On 2021-05-05, at 13:16, Christian Amsüss <christian@amsuess.com> wrote:
> 
> (And as much as I dislike being "the person to whom everything looks
> like a nail", I'll probably ask about whether this fits in the general
> model of packed CBOR, with the first entity setting up a single table
> entry, and then the entries expanding a [] to a {}).

There are two potential aspects to the proposed tag:

* a more compact representation (which is all that cbor-packed is about)

* semantic indication that a specific kind of record is being used

Proposed Tag 105 currently does not have a place for further semantic indications, but one could be added.

By the way, cbor-packed turns the example I gave in the referenced email into

51([["value", "name"], [], [], 
   [{simple(1): "one", simple(0): 1}, 
    {simple(1): "two", simple(0): 2}, {simple(1): "three", simple(0): 3}]])

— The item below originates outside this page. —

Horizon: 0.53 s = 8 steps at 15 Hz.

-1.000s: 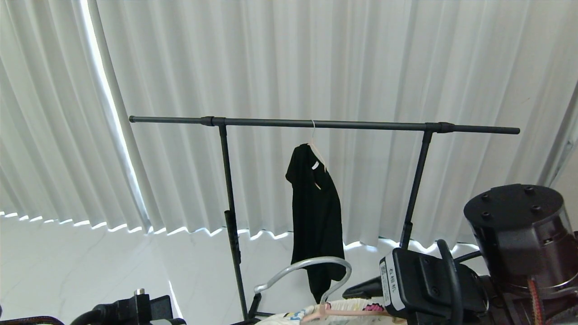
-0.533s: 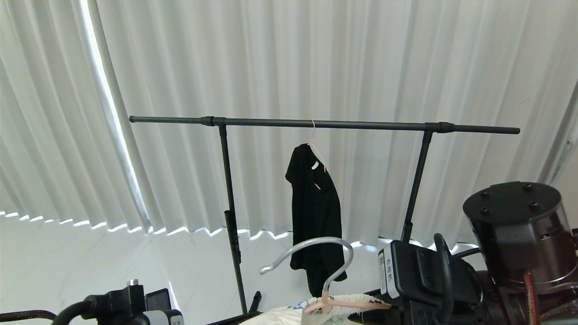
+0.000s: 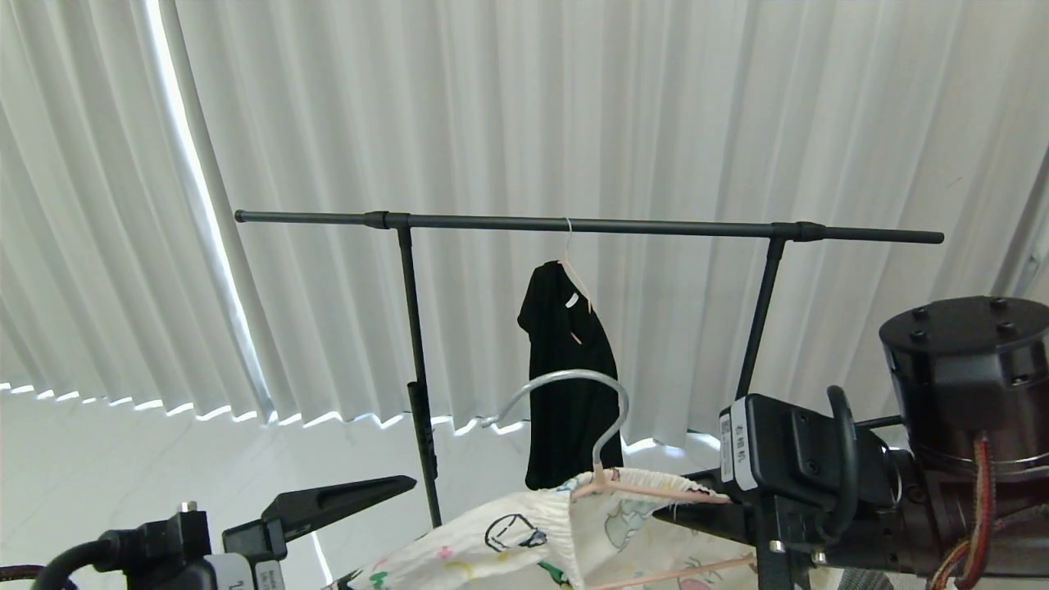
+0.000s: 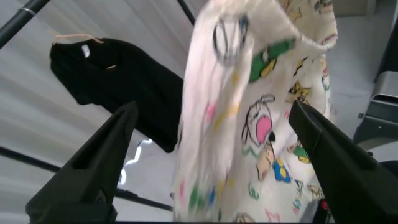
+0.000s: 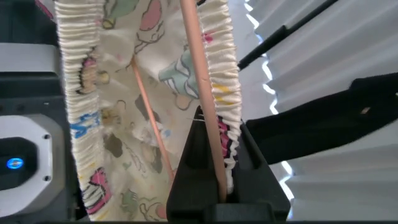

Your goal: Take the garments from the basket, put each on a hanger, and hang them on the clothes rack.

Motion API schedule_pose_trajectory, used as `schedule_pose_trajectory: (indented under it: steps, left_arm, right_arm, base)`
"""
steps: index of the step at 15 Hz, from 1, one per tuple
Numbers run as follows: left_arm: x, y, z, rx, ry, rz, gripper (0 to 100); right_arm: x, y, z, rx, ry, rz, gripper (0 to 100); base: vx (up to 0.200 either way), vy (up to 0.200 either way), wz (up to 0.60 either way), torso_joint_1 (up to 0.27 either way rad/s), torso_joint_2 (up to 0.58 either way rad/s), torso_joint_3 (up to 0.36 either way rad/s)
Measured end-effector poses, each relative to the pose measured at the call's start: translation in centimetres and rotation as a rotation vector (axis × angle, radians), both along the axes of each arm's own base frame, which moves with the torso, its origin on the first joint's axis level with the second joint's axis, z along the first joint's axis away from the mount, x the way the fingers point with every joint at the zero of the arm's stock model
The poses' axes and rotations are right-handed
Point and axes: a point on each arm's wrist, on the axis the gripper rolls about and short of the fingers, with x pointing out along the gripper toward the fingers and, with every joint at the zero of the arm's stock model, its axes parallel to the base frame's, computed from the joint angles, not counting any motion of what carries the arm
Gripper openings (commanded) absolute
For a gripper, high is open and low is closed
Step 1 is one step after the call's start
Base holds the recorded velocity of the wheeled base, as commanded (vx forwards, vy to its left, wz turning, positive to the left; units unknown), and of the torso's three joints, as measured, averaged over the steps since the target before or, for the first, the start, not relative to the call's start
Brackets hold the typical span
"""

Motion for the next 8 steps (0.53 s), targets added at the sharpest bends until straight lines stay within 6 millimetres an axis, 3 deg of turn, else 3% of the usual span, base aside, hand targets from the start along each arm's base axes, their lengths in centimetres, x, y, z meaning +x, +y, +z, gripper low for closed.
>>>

Encoding-wise, the last array looks like this:

      83                  # array(3)
         a2               # map(2)
            e1            # primitive(1)
            63            # text(3)
               6f6e65     # "one"
            e0            # primitive(0)
            01            # unsigned(1)
         a2               # map(2)
            e1            # primitive(1)
            63            # text(3)
               74776f     # "two"
            e0            # primitive(0)
            02            # unsigned(2)
         a2               # map(2)
            e1            # primitive(1)
            65            # text(5)
               7468726565 # "three"
            e0            # primitive(0)
            03            # unsigned(3)

So the overhead here is one map head and two simple values per row.
(Of course, that assumes that one-byte simple values are still available in the greater context this is in.)

Even with a form of circumfix compression (e.g., mapping tables with parameters [1]), this is hard to beat encoding wise.
The record proposal as is takes four bytes per row (1+2 tag, 1 array).
This can be optimized significantly further only by amortizing the tag over more than one row, as my “CSV style” does, but that requires homogeneity.

Grüße, Carsten

[1]: https://datatracker.ietf.org/doc/draft-bormann-lpwan-cbor-template/